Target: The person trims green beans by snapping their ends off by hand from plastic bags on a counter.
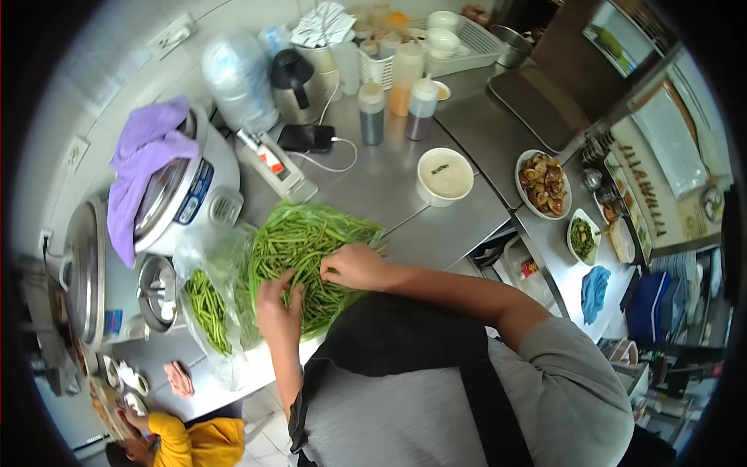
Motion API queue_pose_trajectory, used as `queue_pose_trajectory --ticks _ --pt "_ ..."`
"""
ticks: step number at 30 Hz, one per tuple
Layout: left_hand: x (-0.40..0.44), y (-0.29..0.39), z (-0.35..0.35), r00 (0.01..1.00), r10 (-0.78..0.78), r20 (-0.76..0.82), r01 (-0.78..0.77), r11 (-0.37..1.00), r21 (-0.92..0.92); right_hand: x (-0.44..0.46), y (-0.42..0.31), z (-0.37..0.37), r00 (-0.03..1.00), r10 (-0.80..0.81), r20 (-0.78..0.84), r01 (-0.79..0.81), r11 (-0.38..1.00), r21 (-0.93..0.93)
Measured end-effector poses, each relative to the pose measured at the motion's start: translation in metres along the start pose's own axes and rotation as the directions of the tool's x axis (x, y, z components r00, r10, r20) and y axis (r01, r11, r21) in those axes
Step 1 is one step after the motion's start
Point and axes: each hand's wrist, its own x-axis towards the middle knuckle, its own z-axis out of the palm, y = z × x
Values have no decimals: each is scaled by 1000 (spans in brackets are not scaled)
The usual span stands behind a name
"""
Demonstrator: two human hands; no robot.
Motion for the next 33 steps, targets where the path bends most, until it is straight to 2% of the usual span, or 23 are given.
queue_pose_trajectory --ticks 3,7,13,17,22,24,27,28,33 --pt "-10 -2 29 997 -23 79 20 999 43 -3 -8 -9 999 31 -5 -31 998 60" --pt "-9 -6 37 992 -96 79 98 995 -20 -8 -5 -8 1000 3 -4 -2 994 111" --pt "-5 0 34 993 -36 113 31 998 47 -7 -5 -9 999 -38 -25 41 993 107" --pt "-6 3 36 996 26 87 -27 1000 8 -5 -1 -2 1000 2 -8 -1 991 137" --pt "-4 2 31 998 62 30 -61 998 -15 -6 -10 -13 998 -35 -45 42 986 164" --pt "-2 4 27 995 96 -41 -99 992 -81 -6 -14 -14 999 3 -38 5 974 226" --pt "2 0 23 999 12 -46 -22 977 -211 -5 -19 -14 998 -6 -69 30 936 350" --pt "3 -3 23 999 2 -39 -11 972 -233 -3 -22 -14 999 20 -47 0 921 391" --pt "6 1 20 986 -160 44 163 885 -436 11 -24 -3 978 47 -201 98 753 650"
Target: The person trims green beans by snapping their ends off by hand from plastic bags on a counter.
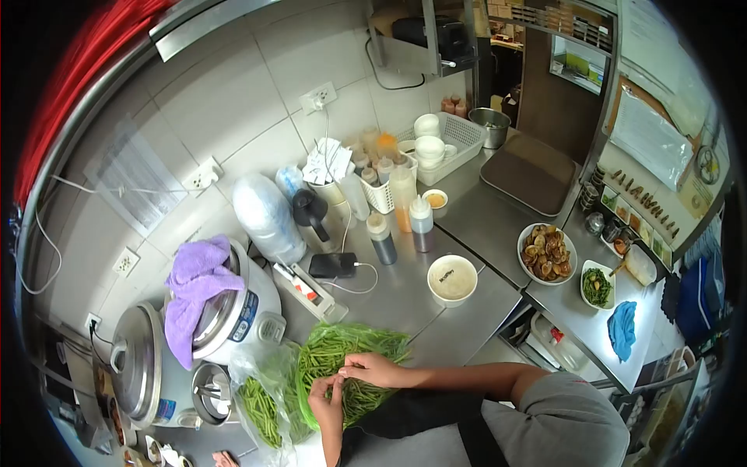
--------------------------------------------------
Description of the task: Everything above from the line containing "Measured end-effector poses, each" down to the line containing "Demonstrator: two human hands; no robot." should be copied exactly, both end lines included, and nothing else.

Solution below:
Measured end-effector poses, each relative to the pose measured at the motion's start: translation in metres along the start pose's own axes and rotation as the directions of the tool's x axis (x, y, z components r00, r10, r20) and y axis (r01, r11, r21) in those axes
Step 1 is one step after the motion's start
Point and axes: each hand's wrist, its own x-axis towards the middle knuckle, its own z-axis out of the palm, y = z × x
Values have no decimals: each is scaled by 1000 (spans in brackets are not scaled)
The usual span stands behind a name
"""
Demonstrator: two human hands; no robot.

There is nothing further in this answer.